» Activity
With both ends included, transcribe exactly the records below from their first line to the line that contains "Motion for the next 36".

» Task input
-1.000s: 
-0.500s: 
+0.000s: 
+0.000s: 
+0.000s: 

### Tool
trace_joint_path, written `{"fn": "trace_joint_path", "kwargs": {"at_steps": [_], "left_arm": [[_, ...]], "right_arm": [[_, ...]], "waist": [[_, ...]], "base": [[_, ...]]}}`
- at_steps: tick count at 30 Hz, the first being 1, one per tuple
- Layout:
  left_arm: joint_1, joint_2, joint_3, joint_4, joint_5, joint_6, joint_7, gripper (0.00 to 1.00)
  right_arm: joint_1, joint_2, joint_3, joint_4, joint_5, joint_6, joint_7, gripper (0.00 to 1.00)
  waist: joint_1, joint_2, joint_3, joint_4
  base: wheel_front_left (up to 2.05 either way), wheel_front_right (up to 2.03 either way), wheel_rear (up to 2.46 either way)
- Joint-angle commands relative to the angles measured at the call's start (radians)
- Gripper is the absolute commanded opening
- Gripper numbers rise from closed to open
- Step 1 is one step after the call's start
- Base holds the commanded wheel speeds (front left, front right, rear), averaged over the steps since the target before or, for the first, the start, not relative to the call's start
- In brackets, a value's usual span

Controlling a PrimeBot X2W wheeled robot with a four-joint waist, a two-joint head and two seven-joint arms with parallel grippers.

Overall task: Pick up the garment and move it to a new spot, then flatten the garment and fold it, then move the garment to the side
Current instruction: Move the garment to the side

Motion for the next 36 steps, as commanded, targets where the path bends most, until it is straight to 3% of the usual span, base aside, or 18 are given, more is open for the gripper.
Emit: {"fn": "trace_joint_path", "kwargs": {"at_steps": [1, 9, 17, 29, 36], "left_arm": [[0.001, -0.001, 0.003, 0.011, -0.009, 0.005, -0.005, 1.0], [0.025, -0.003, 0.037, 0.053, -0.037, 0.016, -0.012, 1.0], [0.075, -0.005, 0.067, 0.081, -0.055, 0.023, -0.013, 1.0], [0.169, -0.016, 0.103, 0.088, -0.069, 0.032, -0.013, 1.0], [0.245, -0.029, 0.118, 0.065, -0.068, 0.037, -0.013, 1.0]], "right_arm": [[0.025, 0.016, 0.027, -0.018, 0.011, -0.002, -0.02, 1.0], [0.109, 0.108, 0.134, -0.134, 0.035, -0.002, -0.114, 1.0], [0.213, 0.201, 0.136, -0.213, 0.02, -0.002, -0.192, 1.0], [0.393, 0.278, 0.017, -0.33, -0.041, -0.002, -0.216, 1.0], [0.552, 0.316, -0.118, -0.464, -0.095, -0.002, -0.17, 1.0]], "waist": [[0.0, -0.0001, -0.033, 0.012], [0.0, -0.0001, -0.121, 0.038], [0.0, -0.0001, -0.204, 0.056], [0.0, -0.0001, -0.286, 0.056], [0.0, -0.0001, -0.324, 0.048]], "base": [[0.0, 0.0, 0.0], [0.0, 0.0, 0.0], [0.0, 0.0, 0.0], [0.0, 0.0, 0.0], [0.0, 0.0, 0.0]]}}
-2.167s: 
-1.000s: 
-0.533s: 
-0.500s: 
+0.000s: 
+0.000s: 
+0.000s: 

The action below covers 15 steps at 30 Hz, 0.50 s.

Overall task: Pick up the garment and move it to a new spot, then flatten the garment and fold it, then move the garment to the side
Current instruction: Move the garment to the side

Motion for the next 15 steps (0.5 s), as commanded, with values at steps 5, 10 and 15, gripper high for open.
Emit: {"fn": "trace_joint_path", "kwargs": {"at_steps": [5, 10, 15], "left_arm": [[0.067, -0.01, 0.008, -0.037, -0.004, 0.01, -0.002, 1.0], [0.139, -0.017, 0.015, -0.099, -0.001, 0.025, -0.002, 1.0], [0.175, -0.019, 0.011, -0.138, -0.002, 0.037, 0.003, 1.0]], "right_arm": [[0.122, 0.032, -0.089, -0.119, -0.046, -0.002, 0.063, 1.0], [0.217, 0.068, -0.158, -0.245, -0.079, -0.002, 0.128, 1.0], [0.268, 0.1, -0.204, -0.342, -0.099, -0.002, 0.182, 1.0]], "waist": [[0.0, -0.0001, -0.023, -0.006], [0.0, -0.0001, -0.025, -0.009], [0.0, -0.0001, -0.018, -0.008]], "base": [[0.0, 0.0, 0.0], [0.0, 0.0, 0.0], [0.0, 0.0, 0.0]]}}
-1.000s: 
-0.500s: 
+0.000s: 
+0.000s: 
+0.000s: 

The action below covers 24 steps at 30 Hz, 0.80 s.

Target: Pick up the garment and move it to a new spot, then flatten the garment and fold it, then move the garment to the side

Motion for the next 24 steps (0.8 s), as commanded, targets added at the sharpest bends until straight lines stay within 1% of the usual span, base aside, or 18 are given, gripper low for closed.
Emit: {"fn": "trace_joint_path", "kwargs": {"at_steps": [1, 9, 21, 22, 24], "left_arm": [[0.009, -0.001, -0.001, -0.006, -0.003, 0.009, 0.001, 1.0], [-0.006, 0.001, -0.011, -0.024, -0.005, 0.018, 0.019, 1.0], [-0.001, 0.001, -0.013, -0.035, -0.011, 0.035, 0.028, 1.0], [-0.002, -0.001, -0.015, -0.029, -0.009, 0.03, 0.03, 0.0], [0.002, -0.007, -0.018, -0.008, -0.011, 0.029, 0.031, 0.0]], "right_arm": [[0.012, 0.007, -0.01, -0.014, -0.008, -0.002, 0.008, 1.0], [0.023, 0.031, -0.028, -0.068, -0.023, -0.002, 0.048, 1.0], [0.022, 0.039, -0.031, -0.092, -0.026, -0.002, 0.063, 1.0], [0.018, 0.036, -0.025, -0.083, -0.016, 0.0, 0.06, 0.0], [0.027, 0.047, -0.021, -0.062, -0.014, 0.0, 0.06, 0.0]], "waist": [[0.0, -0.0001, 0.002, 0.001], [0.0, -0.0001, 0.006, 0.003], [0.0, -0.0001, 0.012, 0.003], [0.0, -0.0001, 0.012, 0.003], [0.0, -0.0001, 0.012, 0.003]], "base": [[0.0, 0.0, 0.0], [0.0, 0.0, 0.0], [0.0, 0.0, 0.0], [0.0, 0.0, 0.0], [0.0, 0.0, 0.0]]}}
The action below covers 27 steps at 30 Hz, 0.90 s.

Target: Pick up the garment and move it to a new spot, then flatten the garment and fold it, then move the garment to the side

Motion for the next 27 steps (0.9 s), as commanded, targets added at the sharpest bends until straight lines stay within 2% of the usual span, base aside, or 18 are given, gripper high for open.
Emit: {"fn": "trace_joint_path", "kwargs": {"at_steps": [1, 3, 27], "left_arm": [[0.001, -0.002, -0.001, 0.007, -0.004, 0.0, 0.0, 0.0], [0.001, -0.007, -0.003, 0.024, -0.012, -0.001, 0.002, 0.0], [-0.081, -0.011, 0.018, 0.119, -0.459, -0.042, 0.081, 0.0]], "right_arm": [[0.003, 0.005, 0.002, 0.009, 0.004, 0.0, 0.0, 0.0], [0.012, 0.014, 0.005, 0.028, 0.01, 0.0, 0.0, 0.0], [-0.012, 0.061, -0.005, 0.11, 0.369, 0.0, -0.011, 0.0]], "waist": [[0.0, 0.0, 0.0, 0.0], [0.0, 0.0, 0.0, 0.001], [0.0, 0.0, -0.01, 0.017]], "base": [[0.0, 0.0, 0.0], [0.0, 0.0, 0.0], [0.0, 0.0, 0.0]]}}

» Written reply
-1.000s: 
-0.500s: 
+0.000s: 
+0.000s: 
+0.000s: 

### Tool
trace_joint_path, written `{"fn": "trace_joint_path", "kwargs": {"at_steps": [_], "left_arm": [[_, ...]], "right_arm": [[_, ...]], "waist": [[_, ...]], "base": [[_, ...]]}}`
- at_steps: tick count at 30 Hz, the first being 1, one per tuple
- Layout:
  left_arm: joint_1, joint_2, joint_3, joint_4, joint_5, joint_6, joint_7, gripper (0.00 to 1.00)
  right_arm: joint_1, joint_2, joint_3, joint_4, joint_5, joint_6, joint_7, gripper (0.00 to 1.00)
  waist: joint_1, joint_2, joint_3, joint_4
  base: wheel_front_left (up to 2.05 either way), wheel_front_right (up to 2.03 either way), wheel_rear (up to 2.46 either way)
- Joint-angle commands relative to the angles measured at the call's start (radians)
- Gripper is the absolute commanded opening
- Gripper numbers rise from closed to open
- Step 1 is one step after the call's start
- Base holds the commanded wheel speeds (front left, front right, rear), averaged over the steps since the target before or, for the first, the start, not relative to the call's start
- In brackets, a value's usual span

Controlling a PrimeBot X2W wheeled robot with a four-joint waist, a two-joint head and two seven-joint arms with parallel grippers.

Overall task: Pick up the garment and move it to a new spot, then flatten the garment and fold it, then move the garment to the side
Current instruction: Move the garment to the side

Motion for the next 36 steps, as commanded, targets where the path bends most, until it is straight to 3% of the usual span, base aside, or 18 are given, more is open for the gripper.

Nothing remains to be added to the exercise.